Nel frattempo, alcuni sono andati all’estero, altri hanno aggirato il divieto tramite una fecondazione eterologa casalinga. Per ragioni tecniche il fai da te è limitato alla donazione del gamete maschile, perché per gli ovociti è necessario avere a disposizione gli strumenti e le competenze per la stimolazione ovarica, il prelievo degli ovociti e la fecondazione extracorporea. Per il seme maschile è tutto più facile. Non legalmente però: il donatore è il padre e non c’è modo di tutelare un accordo che preveda uno scenario diverso. Come quello di due donne che vogliono un figlio e che si accordano con un uomo che vuole soltanto donare il proprio seme. Se quest’ultimo cambiasse idea, potrebbe avvalersi del diritto di essere padre a tutti gli effetti. O potrebbero essere le donne a chiedergli gli alimenti, violando quell’accordo contratto al di fuori dei confini legali (è successo a Klaus Schröder, che dopo aver donato il proprio seme si è visto chiedere un assegno di mantenimento).

L’altro divieto è quello della sperimentazione sugli embrioni. Il divieto segue dall’attribuzione di diritti agli embrioni. Quegli stessi embrioni che la legge 40 condanna a morte certa (perché un’altissima percentuale di embrioni prodotti non attecchirà, non si svilupperà e non arriverà a nascere): prima contraddizione che condanna la legge 40 a essere non solo ipocrita, ma addirittura troppo liberale. Se davvero gli embrioni godono di diritti tali da vietare la sperimentazione, dovrebbero essere protetti da un divieto assoluto delle tecniche riproduttive.

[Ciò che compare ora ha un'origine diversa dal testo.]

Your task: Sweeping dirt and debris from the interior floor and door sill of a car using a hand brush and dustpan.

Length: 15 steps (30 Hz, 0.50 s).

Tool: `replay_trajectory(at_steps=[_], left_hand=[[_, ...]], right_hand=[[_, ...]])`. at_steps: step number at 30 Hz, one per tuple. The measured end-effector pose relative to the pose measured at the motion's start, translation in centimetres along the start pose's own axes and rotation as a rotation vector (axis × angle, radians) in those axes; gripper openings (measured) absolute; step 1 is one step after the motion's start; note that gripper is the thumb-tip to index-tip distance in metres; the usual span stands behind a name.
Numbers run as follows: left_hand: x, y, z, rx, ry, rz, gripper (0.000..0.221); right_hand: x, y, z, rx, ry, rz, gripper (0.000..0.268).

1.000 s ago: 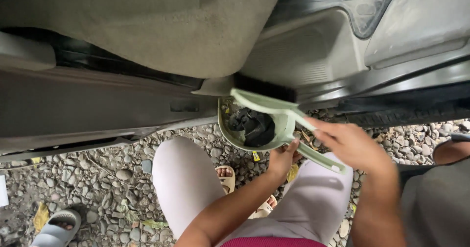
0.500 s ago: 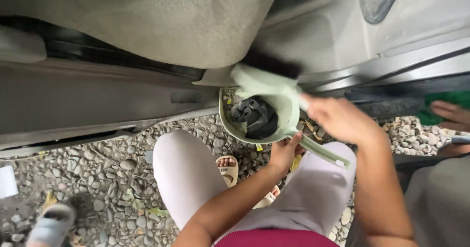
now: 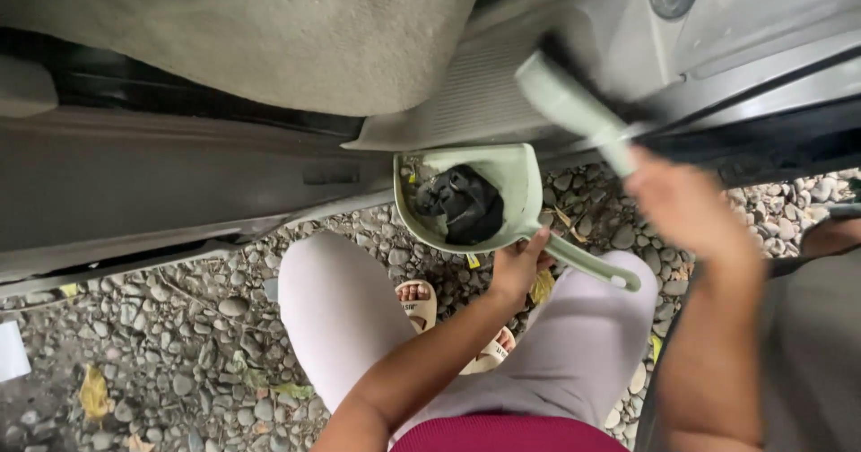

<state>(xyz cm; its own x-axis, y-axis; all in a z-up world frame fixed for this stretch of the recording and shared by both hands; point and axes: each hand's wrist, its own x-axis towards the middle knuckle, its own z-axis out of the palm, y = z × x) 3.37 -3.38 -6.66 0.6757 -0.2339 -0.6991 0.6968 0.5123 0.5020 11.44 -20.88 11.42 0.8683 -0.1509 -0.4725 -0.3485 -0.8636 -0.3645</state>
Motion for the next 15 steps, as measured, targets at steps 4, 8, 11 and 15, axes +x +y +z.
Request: replay_trajectory(at_steps=[4, 8, 11, 15], left_hand=[[-0.6, 0.6, 0.0, -0.045, 0.026, -0.039, 0.043], [-2.3, 2.7, 0.6, -0.042, -0.002, -0.065, 0.059], [-1.0, 1.3, 0.2, -0.037, 0.043, -0.075, 0.042], [-2.3, 2.2, 0.1, 0.043, 0.012, -0.055, 0.042]], right_hand=[[-4.5, -5.6, 2.0, -0.131, -0.283, -0.005, 0.044], [-7.8, -3.5, 0.7, -0.139, -0.343, -0.075, 0.057], [-7.4, -1.7, -0.9, -0.038, -0.125, 0.042, 0.058], [-5.6, -3.4, -0.9, -0.235, 0.050, 0.094, 0.053]])
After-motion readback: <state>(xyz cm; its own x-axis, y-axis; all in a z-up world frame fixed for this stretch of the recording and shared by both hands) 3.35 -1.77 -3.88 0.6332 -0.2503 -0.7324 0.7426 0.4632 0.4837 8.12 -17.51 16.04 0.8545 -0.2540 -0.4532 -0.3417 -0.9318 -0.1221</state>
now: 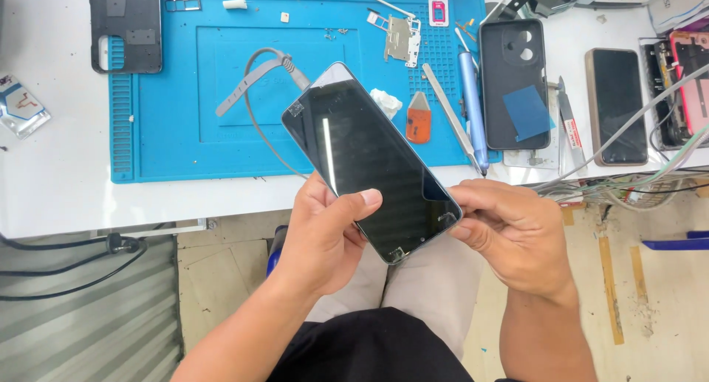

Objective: Cleaning a smartphone screen with a cloth and removing a protective film

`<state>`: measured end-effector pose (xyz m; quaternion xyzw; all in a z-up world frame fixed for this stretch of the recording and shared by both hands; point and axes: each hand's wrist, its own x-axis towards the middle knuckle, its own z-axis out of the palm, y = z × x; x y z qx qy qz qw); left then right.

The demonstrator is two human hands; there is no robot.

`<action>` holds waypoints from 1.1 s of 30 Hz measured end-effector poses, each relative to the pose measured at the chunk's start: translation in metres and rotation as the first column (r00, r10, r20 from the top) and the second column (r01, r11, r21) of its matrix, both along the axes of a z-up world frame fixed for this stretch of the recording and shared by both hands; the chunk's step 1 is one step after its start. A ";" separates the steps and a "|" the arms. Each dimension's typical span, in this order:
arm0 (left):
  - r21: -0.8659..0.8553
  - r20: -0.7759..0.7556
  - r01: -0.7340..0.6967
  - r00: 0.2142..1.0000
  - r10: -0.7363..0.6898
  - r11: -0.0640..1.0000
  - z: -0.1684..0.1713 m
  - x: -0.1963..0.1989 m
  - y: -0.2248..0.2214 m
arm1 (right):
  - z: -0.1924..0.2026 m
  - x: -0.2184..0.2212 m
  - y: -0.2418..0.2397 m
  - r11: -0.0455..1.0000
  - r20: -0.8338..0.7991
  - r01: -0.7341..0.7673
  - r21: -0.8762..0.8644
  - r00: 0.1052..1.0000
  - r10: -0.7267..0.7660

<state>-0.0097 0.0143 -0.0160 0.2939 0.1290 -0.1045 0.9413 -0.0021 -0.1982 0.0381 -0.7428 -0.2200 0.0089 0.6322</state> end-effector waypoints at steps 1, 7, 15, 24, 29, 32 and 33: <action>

Quegli stessi embrioni che il divieto di sperimentazione lascerà estinguersi nel loro terreno di coltura: sono i cosiddetti sovrannumerari, cioè gli embrioni che non sono stati usati per un tentativo di impianto. Novelli homunculi abbandonati al loro destino. È bene ricordare che in questo stadio gli embrioni sono organismi cellulari privi non solo di una qualsiasi forma di coscienza, ma anche della possibilità di provare dolore o piacere. Se vogliamo attribuire loro il diritto alla vita, ricadiamo nella precedente obiezione. Se accettiamo di ammorbidire o negare quel diritto permettendo le tecniche dovremmo permettere anche la sperimentazione. Non basta a giustificare la diversità di trattamento il rischio di morte (nel caso delle tecniche) contro la certezza di morte (nel caso della sperimentazione).

Quell’organismo non nascerà mai e prima o poi morirà. Il tempo tra ora e la sua morte per estinzione non ha alcun significato soggettivo, né sembra averne uno oggettivo – se non nella ipocrita decisione di lasciare che le cose accadano, senza sporcarsi le mani.

Una spia che siamo sulla strada giusta è rappresentata dalla possibilità di importare linee cellulari estratte da embrioni: gli embrioni sacri sono solo quelli italiani? Accettiamo che siano gli altri a fare quanto giudichiamo immorale e che abbiamo reso illegale per prenderci, consapevoli del delitto commesso, solo i vantaggi?